EDOREN strongly contributed towards the development and improvement of the GEP3, TDP, and DEEPEN programmes. In parallel, EDOREN supported DFID’s portfolio development overall, by coordinating meetings across the education programmes, and providing strategic advice and expert inputs to DFID for programme development and planning. EDOREN continuously and comprehensively improved evidence uptake among key stakeholders in target states, building and extending evidence use capacity across several states, at the Federal Ministry of Education, and at UBEC, in addition to fostering dialogue between state systems and academia across the sector.
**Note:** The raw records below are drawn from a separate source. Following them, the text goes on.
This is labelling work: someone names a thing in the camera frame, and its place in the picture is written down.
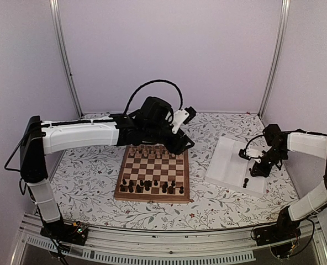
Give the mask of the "wooden chess board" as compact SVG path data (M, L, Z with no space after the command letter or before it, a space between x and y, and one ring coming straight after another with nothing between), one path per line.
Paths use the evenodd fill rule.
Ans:
M147 146L149 149L148 157L143 158L143 148ZM131 202L149 202L153 201L155 203L171 203L171 204L181 204L188 203L190 200L189 194L189 162L188 162L188 152L184 151L183 159L172 158L169 153L168 157L165 157L165 151L167 150L163 146L163 151L161 153L161 159L157 159L157 154L159 153L159 146L155 145L155 158L149 158L149 153L151 152L152 145L140 145L142 148L141 158L129 158L129 150L131 147L135 149L137 146L127 146L125 149L124 157L122 160L122 165L120 167L119 177L114 191L114 199L122 201ZM120 191L120 184L122 179L127 182L126 192ZM128 191L129 181L133 180L133 192ZM149 191L144 189L144 186L140 185L140 180L152 181L152 186ZM158 185L154 185L154 180L158 181ZM168 194L167 192L162 192L162 186L164 182L168 182L168 187L171 186L171 182L176 181L175 191L173 194ZM139 185L142 188L141 193L136 192L136 186ZM184 187L184 193L180 194L180 187Z

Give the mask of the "white plastic compartment tray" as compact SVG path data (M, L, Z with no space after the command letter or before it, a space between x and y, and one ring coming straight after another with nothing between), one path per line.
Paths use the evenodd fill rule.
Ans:
M204 180L210 184L262 198L266 195L267 179L250 175L254 160L248 161L239 157L239 151L244 147L243 142L225 136L220 137ZM249 182L247 187L243 188L245 178L248 178Z

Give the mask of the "dark wooden king piece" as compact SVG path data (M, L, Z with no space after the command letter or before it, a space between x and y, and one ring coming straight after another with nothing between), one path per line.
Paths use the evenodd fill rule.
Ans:
M145 183L145 184L144 184L144 189L145 189L146 191L149 191L150 188L151 188L151 184L150 184L150 183Z

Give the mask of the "dark chess piece corner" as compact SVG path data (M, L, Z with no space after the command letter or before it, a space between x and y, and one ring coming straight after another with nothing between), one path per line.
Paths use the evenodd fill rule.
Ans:
M127 185L126 180L122 179L122 183L120 184L120 191L121 192L126 192L126 185Z

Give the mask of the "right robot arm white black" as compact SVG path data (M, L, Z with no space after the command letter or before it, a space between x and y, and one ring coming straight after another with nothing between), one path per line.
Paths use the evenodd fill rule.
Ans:
M283 241L297 233L302 220L327 210L327 134L302 129L283 131L277 124L269 124L261 137L269 147L267 151L252 149L247 144L239 152L241 158L255 161L251 176L268 177L272 168L281 168L290 157L293 161L287 166L291 173L300 173L303 181L310 175L312 190L283 208L276 224L271 226L272 236Z

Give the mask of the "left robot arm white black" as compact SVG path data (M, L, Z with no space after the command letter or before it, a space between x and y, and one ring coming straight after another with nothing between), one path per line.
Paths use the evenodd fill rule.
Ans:
M188 124L196 113L193 107L174 111L168 102L149 96L141 108L132 113L124 111L98 119L59 122L31 117L14 149L19 153L20 162L16 172L40 211L43 227L58 240L69 234L50 187L46 155L88 146L141 144L162 144L170 153L180 155L194 145L180 127Z

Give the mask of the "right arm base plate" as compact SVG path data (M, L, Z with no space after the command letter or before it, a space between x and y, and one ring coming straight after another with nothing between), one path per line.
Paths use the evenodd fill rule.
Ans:
M272 254L279 259L289 258L300 241L300 222L291 222L290 224L273 224L251 230L251 238L256 241L258 246L269 245L287 241L281 245L275 245L271 248Z

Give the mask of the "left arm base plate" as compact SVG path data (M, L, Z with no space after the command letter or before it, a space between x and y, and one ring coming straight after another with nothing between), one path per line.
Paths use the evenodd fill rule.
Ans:
M61 242L84 246L88 236L88 224L75 221L71 224L62 219L54 222L43 222L40 234Z

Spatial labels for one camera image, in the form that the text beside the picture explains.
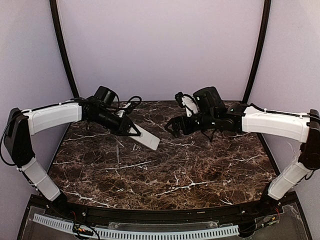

The programme pioneered institutional exchange through a fellowship programme, to enhance collaboration between the demand for, and the supply and use of, evidence in education decision making. In addition, EDOREN pioneered a collaborative research model for questions of teacher recruitment, deployment, training, and monitoring, resulting in the development and implementation of new teacher policy and practice in several states. Finally, EDOREN’s Integrated School Database, built on EDOREN’s support for the Annual School Census, is actively used by ministry officials across states, as well as Nigerian academics.
EDOREN leaves behind a significantly altered landscape within parts of the Nigerian education system. Both policymaking and implementation – and most importantly: the thinking around evidence use, communication, and collaboration for both processes – has changed in key target states (Kano, Kaduna, Jigawa, Zamfara, Katsina, and Borno), as well as in parts of UBEC and the FME. In addition, the rich and detailed evidence base (that remains available) will continue to be useful to policymakers, the media, civil society organisations, and Nigerian researchers.
Most enduringly, EDOREN comprehensively changed the evidence base available for education sector research, planning, donor programming, programme monitoring, and aid implementation. EDOREN’s large-scale mixed-methods evaluations have yielded rich, high-quality quantitative data across key states that has been and will be extremely relevant for further planning beyond immediate aspects of improving those programmes.